The final (6th scenario) would be the least resilient to change due to the concentration of specific gene trait that is only purposed to address the specific artificial concern. In comparison with the other scenarios, the 6th scenario fails to accommodate the importance of gene interaction that naturally allows an organism to adapt to specific environmental changes.
The most resilient scenario would be the 5th scenario as it incorporates more organisms (10 per variant) with more gene variants (6 in total). In doing this, the chosen outcomes represent a more variant sample that allows for successful gene interaction which translates to improved resilience to any adverse change.
If you took the beads you extracted from bowl 1 and imagined that instead of experiencing random changes in genetics, the ones you extracted were randomly picked up by a fierce wind and blown to a nearby island, would this new group be similar in trait variance composition to the population of conspecifics that were not blown away (remaining individuals on the source island/your bowl)?

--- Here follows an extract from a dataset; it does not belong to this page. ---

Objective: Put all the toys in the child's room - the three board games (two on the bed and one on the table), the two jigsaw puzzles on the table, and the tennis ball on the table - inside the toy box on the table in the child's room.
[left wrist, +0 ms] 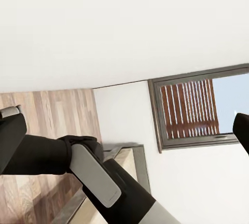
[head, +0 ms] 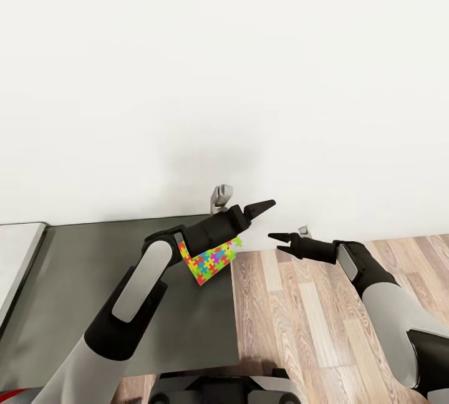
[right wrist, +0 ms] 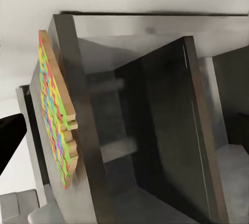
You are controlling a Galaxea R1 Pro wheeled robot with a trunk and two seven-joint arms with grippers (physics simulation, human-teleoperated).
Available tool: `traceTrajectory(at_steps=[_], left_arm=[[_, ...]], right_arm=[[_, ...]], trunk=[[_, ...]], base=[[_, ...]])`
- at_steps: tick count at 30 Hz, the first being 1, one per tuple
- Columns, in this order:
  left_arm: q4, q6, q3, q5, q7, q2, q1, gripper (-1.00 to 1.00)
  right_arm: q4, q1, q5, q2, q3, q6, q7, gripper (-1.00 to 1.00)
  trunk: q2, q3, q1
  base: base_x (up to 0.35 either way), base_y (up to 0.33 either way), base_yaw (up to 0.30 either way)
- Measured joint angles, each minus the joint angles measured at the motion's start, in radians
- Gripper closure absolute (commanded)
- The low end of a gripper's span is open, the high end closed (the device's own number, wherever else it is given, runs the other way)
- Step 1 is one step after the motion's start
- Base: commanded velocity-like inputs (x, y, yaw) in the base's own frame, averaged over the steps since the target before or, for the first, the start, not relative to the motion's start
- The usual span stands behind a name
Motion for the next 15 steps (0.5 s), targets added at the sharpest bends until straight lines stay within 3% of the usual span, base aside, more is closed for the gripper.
traceTrajectory(at_steps=[5, 15], left_arm=[[0.000, 0.000, 0.000, 0.000, 0.000, 0.000, 0.000, -1.00], [0.000, 0.000, 0.000, 0.000, 0.000, 0.000, 0.000, -1.00]], right_arm=[[-0.001, 0.001, -0.001, 0.000, -0.001, -0.005, 0.002, -1.00], [-0.002, 0.001, -0.002, -0.001, -0.002, -0.008, 0.002, -1.00]], trunk=[[0.000, 0.000, 0.000], [0.000, -0.001, 0.000]], base=[[0.000, 0.000, 0.124], [0.000, 0.000, 0.218]])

Given time, the new group blown on an island would possess different trait variance from the conspecifics not blown away, as the assumption is that the island has different factors that would demand ‘adaption.’ For instance, the soil pH or the environmental elements of the island would force the new group to genetically modify itself as an adaptability trait to these new changes.
Over a long period of time might this new group be unable to reproduce in the wild with members of the original group? If so, this would be speciation. Explain this to your student/audience.
The development of new and unique characteristics by this new group means the development of a new species, i.e. speciation, hence inability to reproduce with the old/wild members of the original species.